Hedgerows
In talking about Bradley and D-Day, it occurs to me that the two battles where Bradley's armies had their worst problems came in terrain he probably didn't fully understand before his men fought there: the "boccage" or hedgerow country of Normandy, France, and the Hurtgen forest.
I realize it's way too simplistic to say that the Americans got bogged down in both places because their overall commander had never hunted in their fields. And Bradley did have intelligence and photos demonstrating what the terrain was like. (And ignorance is never a defense.) Still, neither he nor his army had fought in that kind of terrain before, his overall tactics and battle doctrine were ill-adapted to it, he didn't really have the right equipment for it (though who did), and the analogies an American would make upon hearing the area described are very misleading. Taken together with equipment shortages and everything else plaguing the allies, it shouldn't be surprising that it took the Americans a few weeks to figure it out.

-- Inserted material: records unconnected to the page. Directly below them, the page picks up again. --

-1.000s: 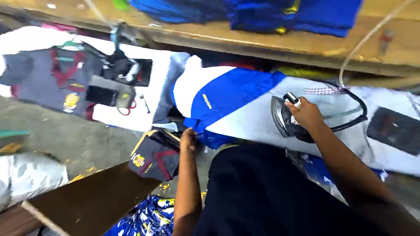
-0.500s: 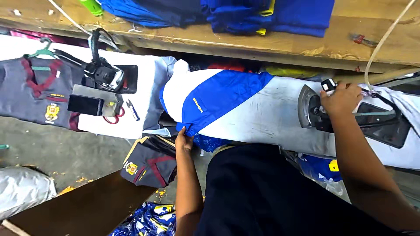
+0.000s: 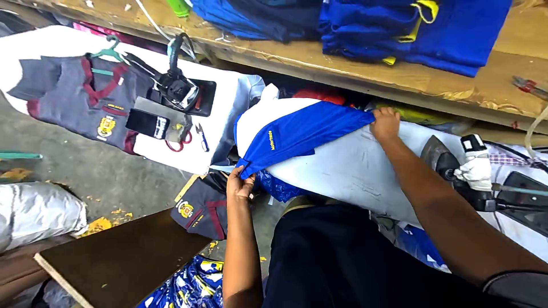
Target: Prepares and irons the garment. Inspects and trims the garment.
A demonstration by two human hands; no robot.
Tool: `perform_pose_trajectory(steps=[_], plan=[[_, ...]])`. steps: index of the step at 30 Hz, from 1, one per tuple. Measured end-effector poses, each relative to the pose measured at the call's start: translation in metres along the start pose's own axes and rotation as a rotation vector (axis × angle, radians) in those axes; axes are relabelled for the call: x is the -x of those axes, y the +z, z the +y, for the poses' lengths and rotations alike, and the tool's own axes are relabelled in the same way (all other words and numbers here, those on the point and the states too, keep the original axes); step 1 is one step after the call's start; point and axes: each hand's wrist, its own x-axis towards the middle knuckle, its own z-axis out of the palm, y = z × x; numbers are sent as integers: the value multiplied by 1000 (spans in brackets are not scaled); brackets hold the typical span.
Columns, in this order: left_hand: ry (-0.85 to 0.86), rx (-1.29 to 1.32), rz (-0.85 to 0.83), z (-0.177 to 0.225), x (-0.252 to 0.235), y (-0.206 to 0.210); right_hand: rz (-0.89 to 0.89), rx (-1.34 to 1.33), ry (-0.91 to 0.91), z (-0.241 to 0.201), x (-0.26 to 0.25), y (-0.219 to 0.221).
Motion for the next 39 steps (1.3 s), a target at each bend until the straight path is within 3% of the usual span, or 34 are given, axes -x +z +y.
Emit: perform_pose_trajectory(steps=[2,5,11,15,18,22,25,27,29,32,35,39], plan=[[0,-34,9,9,-11,-9,-15,20,58,9,-9,-7],[6,-112,21,19,-34,-23,47,5,-22,8,11,-25],[-24,-125,47,29,-83,-64,88,-42,-296,-14,140,-64],[55,-54,127,33,-95,-69,111,-83,-349,-57,221,-76],[153,67,189,35,-109,-75,-138,-51,-321,-90,248,-63],[130,88,269,25,-114,-72,-945,48,-16,-99,215,-42],[39,-150,313,11,-93,-72,-1093,-28,-4,-94,186,-48],[99,-357,319,-10,-74,-72,-1048,-149,13,-88,162,-63],[341,-577,321,-42,-54,-71,-818,-184,48,-74,136,-72],[665,-987,-48,-79,4,-64,-415,-168,192,-48,85,-82],[902,-1332,-370,-119,56,-37,-131,-436,388,-17,32,-72],[944,-1588,-817,-178,98,0,-114,-758,488,-1,-17,-37]])
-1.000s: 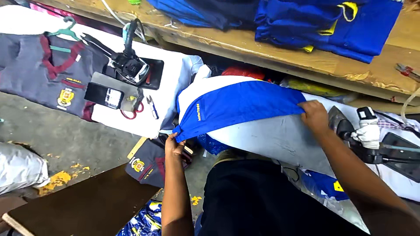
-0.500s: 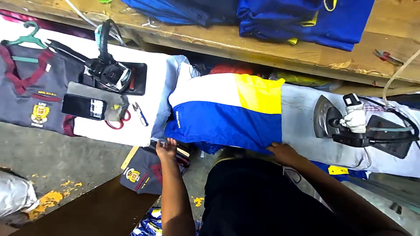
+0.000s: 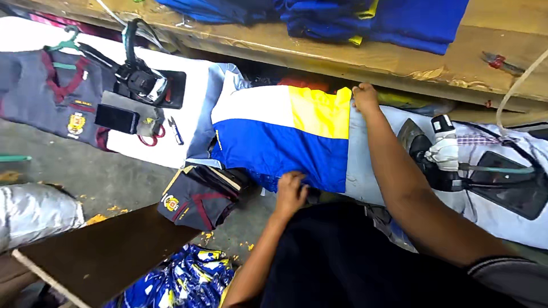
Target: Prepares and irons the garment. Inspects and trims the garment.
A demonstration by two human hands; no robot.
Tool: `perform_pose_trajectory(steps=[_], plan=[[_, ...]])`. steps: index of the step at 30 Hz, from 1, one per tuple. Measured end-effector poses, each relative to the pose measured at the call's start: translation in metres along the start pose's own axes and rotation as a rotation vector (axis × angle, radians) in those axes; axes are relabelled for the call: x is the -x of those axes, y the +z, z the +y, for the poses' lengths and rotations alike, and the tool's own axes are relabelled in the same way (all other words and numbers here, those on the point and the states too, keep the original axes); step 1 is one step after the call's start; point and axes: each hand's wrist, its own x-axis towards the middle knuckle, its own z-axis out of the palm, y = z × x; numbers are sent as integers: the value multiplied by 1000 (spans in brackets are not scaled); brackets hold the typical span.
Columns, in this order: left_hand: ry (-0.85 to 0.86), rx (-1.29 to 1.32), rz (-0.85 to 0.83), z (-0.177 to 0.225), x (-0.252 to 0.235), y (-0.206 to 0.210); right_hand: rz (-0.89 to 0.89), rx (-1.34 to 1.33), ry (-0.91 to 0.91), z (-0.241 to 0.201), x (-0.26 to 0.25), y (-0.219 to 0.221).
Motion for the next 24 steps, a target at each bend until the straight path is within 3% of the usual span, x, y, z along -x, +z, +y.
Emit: perform_pose_trajectory(steps=[3,5,8,13,16,24], plan=[[54,-60,-277,32,-9,31,-100,-33,-1,-7,2,8],[69,-101,-346,42,-11,49,-129,-85,-42,-3,12,6],[45,-138,-342,46,-10,68,-190,-5,-63,6,25,-2],[17,-155,-216,42,-7,89,13,399,-169,9,12,-6],[26,-174,-179,39,-9,91,-43,582,-175,6,1,8],[104,-139,-206,60,-17,109,53,566,-122,15,-2,10]])
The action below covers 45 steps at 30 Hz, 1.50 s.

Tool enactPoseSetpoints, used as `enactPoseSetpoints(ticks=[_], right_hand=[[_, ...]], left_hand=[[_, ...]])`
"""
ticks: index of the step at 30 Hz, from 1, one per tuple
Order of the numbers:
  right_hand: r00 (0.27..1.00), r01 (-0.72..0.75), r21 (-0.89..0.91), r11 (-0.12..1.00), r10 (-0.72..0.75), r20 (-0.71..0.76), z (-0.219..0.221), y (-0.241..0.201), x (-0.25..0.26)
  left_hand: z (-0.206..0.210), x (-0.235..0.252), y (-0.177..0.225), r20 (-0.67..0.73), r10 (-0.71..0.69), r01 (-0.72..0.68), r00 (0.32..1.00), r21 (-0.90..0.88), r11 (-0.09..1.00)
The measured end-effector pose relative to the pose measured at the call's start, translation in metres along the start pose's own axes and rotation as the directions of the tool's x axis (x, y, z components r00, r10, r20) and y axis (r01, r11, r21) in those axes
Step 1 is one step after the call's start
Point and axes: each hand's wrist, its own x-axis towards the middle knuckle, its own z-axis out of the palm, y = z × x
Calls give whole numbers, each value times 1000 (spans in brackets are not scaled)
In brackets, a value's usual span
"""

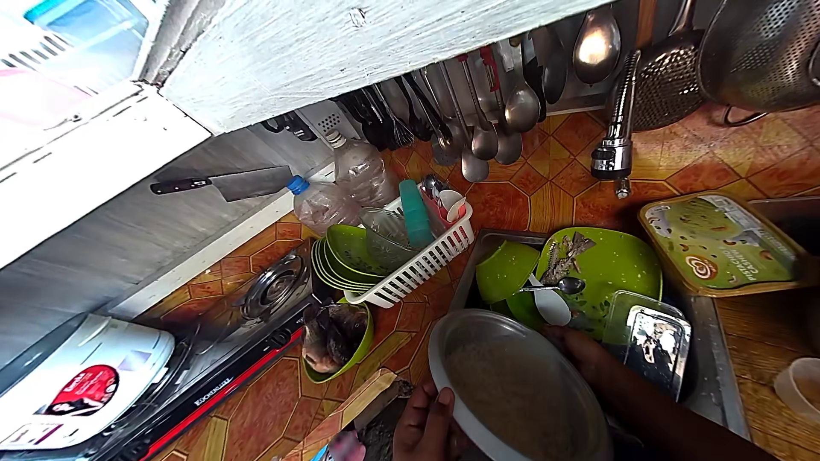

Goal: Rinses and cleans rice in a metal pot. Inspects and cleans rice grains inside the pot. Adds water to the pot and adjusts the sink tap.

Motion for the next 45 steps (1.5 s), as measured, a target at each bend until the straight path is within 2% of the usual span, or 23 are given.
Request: enactPoseSetpoints(ticks=[7, 16, 23, 29, 37, 45], right_hand=[[1000, -8, -8, 1000, 8, 12, -1, 1, 0], [1000, -30, 99, 995, 30, 5, 1, -3, 2], [1000, -19, 22, 1000, 20, -18, 5, -2, 1], [997, 4, -101, 995, -12, -78, 3, 2, 0], [995, 31, -66, 997, -37, -98, -1, 7, -2], [991, 13, -128, 992, -30, -134, 0, 7, -2]], left_hand=[[1, 0, 0, 16, 1, -1, 1000, 8, 1000], [1, 3, 2, 27, -7, 6, 1000, 33, 999], [1, 8, 5, 8, -18, 18, 1000, 31, 999], [2, 10, 6, 49, -34, 33, 998, 22, 999], [5, 16, 11, 84, -59, 57, 995, 33, 998], [2, 18, 11, 162, -65, 61, 985, 26, 998]])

I've often thought that the biggest problem of fighting in the hedgerow country began with semantics: when an American hears the word "hedges," he thinks of those cute little things in front of suburban houses. Everyone who's studied World War II and the aftermath of D-Day realizes that the boccage was difficult country to fight in, but I think it's hard to imagine exactly how hard it was unless you walk through it. Even the photos of long mounds of dirt with trees tangled in them don't really do the place justice. It's easy to get lost even on the roads; throw German machine guns (arguably the best ground weapon in the war) and mortars in there, and even an army that knew the ground it was fighting on would have trouble.
Americans would take one small Norman field, only to come under fire from the next and then the next. Rather than the rapid movement Bradley (and everyone else) had envisioned, the Germans threatened to tie them down in Normandy for months.
It didn't work out that way, mostly because of Cobra - but that's another story. (And another documentary - this one will end with the capture of St. Lo.)